Help using Base SAS procedures

Select at least one item per category radomly, with a minimum % of the whole population

Accepted Solution Solved
Reply
Regular Contributor
Posts: 186
Accepted Solution

Select at least one item per category radomly, with a minimum % of the whole population

Hi,

I would like to know the most efficient SAS procedure to select at least one item per category randomly, with a minimum of 50% of the whole population.
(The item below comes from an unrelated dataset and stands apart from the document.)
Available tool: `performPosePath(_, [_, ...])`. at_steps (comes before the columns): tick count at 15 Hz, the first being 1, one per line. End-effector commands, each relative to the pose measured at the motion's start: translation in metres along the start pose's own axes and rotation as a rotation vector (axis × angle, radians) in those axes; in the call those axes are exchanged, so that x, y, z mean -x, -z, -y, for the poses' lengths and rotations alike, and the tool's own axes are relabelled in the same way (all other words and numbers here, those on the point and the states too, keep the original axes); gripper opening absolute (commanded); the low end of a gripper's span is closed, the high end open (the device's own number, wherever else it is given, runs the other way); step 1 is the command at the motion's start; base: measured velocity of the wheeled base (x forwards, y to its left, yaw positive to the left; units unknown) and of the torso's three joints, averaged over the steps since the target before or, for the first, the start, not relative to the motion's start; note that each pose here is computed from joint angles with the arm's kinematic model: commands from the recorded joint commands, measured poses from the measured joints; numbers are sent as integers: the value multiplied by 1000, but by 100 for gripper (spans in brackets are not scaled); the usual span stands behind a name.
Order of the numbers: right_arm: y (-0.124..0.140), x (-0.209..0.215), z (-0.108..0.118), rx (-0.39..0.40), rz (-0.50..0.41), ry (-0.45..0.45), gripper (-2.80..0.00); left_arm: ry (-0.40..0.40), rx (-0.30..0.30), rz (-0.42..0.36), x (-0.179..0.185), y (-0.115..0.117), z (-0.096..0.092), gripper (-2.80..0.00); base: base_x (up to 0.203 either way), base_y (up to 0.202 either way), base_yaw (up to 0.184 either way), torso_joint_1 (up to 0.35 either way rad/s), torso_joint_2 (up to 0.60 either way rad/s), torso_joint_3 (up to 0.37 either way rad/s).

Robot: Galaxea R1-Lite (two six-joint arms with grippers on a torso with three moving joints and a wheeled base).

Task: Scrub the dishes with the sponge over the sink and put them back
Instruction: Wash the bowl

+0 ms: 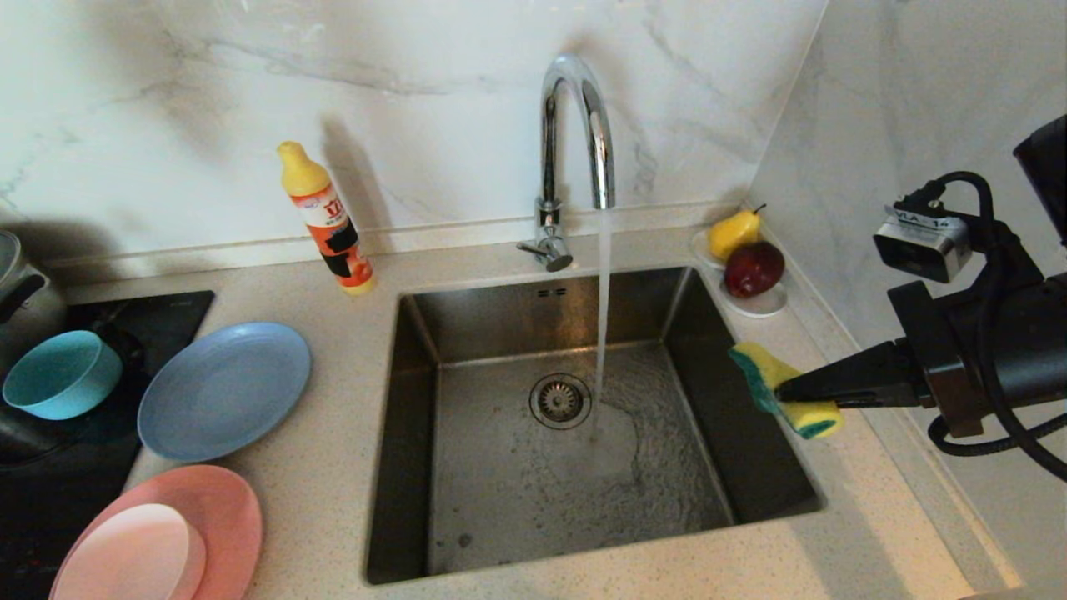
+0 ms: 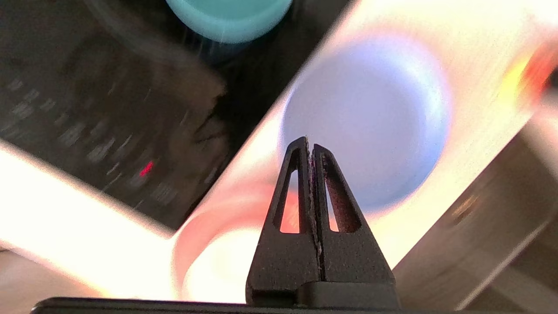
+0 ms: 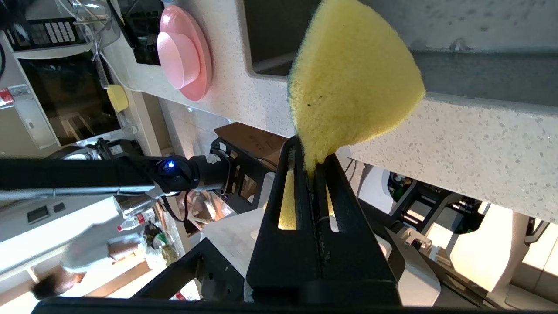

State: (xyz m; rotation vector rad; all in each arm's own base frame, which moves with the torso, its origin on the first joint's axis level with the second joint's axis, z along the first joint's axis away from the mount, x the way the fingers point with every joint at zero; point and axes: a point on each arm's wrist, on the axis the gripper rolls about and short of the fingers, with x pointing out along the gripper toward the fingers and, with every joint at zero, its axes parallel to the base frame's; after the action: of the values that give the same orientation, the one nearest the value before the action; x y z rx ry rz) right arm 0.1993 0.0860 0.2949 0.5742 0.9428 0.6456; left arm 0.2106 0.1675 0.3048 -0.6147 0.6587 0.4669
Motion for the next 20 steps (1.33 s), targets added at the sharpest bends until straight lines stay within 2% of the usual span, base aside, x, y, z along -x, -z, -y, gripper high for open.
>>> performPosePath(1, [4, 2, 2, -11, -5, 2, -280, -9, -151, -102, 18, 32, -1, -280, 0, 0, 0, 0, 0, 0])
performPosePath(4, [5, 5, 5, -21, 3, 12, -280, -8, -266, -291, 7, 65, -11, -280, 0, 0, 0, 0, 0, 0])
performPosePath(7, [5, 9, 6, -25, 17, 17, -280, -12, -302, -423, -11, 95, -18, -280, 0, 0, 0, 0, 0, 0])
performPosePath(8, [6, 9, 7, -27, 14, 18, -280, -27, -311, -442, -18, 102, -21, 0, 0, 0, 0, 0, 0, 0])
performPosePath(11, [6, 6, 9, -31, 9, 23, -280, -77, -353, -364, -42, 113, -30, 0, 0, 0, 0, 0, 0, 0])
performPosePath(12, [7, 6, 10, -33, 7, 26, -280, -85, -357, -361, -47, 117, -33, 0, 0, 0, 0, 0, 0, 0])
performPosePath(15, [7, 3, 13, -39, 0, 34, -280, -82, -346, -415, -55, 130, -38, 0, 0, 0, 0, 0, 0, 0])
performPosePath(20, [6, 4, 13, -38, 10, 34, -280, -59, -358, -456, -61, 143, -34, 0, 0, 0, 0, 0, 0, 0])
To illustrate my problem. Lets say I have the following table :

CategoryInfo1
Floweraaa
Flowerbbb
Flowerccc
Fruitddd
Carddd
Careee
Carfff
Cariii
Toyfff
Toyggg

The result would be like the following table (with random values and at least 1 item per category) :

CategoryInfo1
Floweraaa
Fruitddd
Carfff
Toyggg
Flowerccc

Thank you for your help and time.


Accepted Solutions
Solution
‎09-24-2014 08:56 PM
Respected Advisor
Posts: 4,927

Re: Select at least one item per category radomly, with a minimum % of the whole population

Surveyselect with samprate and strata will do exactly what you want:

data have;

input category $ info $;

datalines;

Flower aaa

Flower bbb

Flower ccc

Fruit ddd

Car ddd

Car eee

Car fff

Car iii

Toy fff

Toy ggg

;

proc surveyselect data=have out=want samprate=0.5 seed=114876001;

strata category notsorted;

run;

proc print data=want noobs; run;

PG

PG

View solution in original post


All Replies
Solution
‎09-24-2014 08:56 PM
Respected Advisor
Posts: 4,927

Re: Select at least one item per category radomly, with a minimum % of the whole population

Surveyselect with samprate and strata will do exactly what you want:

data have;

input category $ info $;

datalines;

Flower aaa

Flower bbb

Flower ccc

Fruit ddd

Car ddd

Car eee

Car fff

Car iii

Toy fff

Toy ggg

;

proc surveyselect data=have out=want samprate=0.5 seed=114876001;

strata category notsorted;

run;

proc print data=want noobs; run;

PG

PG
Regular Contributor
Posts: 186

Re: Select at least one item per category radomly, with a minimum % of the whole population

Thank you very much to all of you for your help.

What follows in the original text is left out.